- Problem -
The required answer is each line in the entries below where "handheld" occurs.
(Input data)
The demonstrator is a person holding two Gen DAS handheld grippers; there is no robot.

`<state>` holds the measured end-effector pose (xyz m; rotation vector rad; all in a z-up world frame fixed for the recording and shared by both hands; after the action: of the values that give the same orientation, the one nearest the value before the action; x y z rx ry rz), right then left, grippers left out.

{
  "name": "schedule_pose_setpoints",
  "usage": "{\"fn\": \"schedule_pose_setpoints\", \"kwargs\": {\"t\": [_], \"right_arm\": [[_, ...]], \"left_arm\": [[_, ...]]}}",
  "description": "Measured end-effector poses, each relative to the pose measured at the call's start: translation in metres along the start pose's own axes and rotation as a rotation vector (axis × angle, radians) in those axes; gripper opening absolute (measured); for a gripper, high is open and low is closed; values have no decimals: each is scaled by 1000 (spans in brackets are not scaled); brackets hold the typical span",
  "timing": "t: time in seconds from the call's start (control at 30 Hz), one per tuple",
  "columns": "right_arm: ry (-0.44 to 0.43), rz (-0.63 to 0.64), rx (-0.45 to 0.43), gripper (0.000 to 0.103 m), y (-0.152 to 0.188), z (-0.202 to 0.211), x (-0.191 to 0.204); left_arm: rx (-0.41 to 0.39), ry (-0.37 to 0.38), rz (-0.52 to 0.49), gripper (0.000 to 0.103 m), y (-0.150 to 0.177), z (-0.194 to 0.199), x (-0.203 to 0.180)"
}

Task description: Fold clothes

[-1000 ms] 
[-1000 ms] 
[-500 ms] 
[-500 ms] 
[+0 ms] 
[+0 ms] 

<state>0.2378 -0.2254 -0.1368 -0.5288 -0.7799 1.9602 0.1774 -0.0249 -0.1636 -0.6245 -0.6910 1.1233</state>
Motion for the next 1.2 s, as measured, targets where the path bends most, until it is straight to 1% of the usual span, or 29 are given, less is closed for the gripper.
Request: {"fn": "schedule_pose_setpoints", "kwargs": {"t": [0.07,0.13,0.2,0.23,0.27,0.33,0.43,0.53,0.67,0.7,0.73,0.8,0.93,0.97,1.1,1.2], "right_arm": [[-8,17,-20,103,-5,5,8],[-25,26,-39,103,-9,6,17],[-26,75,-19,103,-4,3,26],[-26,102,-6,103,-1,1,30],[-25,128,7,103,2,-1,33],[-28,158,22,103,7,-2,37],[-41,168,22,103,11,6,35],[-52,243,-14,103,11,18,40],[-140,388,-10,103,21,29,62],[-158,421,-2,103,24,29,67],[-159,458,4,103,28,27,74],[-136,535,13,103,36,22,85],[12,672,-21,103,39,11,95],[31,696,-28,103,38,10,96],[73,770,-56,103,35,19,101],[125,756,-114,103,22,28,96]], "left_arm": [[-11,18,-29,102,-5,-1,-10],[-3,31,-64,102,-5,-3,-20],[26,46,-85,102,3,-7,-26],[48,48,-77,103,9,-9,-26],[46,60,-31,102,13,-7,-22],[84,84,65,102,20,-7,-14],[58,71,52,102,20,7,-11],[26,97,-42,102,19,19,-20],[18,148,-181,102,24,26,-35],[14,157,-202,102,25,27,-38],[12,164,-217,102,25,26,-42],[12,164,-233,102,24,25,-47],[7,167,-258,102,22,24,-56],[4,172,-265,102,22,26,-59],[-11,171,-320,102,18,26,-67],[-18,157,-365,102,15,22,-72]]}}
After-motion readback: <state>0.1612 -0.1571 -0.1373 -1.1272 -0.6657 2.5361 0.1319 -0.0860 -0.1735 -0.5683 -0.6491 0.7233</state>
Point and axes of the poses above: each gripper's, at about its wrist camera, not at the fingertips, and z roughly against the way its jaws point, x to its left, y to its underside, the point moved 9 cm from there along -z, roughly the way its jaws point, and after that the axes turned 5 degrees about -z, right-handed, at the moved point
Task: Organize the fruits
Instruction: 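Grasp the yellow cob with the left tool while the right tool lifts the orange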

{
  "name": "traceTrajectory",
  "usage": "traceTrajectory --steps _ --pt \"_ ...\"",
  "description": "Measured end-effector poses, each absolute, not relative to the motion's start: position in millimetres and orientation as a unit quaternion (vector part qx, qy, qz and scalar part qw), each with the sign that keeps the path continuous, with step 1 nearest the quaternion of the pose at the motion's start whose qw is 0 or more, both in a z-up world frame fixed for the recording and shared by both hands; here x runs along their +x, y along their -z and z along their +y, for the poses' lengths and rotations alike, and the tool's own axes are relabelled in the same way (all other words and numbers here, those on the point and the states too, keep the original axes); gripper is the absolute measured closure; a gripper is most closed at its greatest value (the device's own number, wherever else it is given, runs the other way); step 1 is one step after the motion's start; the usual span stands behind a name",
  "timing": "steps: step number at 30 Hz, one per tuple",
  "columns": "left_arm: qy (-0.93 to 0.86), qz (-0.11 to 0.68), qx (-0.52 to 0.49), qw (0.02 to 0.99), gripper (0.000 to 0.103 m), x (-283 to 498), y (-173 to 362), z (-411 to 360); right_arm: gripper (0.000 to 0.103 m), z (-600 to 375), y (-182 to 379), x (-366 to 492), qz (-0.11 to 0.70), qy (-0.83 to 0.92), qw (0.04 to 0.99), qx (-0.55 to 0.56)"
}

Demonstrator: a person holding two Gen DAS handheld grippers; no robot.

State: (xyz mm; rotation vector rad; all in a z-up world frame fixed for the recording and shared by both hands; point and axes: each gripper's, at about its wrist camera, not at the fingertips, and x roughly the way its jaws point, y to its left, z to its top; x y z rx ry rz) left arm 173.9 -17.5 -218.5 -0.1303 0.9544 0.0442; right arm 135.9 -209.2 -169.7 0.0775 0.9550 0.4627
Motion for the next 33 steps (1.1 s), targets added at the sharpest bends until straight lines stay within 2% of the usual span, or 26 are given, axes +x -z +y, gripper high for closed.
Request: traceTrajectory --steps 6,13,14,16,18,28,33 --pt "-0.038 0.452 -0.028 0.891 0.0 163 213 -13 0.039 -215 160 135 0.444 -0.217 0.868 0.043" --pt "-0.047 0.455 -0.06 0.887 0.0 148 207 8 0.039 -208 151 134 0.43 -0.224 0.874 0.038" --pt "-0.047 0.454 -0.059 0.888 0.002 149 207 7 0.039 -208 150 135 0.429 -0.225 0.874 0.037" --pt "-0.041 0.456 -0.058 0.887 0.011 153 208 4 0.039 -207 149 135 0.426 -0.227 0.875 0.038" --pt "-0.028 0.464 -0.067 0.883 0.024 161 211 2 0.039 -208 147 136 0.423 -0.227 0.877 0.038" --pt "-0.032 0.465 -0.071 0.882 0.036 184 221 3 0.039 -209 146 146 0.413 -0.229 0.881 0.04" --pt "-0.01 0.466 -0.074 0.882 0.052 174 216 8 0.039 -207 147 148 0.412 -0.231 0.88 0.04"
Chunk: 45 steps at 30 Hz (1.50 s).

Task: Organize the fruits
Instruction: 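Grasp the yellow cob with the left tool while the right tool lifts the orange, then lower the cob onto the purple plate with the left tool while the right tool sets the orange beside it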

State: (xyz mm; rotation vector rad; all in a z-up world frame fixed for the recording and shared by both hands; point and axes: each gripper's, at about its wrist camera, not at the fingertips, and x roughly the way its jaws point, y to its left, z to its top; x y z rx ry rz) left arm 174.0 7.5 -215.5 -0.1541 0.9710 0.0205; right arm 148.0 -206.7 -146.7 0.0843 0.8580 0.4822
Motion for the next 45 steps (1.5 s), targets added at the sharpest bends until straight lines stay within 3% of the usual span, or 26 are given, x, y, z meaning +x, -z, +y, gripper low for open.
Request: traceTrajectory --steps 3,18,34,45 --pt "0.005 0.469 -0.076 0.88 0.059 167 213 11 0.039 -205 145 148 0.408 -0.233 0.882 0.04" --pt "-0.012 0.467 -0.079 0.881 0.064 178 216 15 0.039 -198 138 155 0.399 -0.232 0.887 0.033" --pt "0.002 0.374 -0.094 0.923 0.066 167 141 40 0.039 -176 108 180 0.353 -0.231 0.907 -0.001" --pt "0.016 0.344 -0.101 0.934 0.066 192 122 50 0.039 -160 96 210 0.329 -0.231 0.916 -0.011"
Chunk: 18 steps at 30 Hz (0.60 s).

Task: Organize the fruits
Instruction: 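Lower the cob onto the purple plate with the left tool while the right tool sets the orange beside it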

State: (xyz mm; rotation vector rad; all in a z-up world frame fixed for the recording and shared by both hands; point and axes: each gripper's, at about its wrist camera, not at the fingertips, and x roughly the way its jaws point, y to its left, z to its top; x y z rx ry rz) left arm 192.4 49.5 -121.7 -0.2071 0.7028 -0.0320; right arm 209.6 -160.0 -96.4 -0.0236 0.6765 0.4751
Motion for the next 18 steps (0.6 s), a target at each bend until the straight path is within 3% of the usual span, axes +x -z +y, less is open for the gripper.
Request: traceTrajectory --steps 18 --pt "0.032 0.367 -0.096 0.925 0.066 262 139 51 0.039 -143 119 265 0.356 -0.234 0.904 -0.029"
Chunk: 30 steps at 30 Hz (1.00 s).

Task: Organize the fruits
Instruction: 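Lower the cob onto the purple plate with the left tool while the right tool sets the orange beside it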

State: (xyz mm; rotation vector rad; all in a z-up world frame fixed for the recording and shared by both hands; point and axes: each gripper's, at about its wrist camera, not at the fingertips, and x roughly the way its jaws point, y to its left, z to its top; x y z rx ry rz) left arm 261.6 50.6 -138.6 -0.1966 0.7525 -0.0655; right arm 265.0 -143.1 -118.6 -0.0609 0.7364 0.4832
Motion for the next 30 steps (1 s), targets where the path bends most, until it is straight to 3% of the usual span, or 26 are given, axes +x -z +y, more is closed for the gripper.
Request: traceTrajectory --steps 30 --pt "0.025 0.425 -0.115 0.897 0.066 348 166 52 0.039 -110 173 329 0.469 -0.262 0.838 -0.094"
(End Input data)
- Written reply -
The demonstrator is a person holding two Gen DAS handheld grippers; there is no robot.
Demonstrator: a person holding two Gen DAS handheld grippers; no robot.

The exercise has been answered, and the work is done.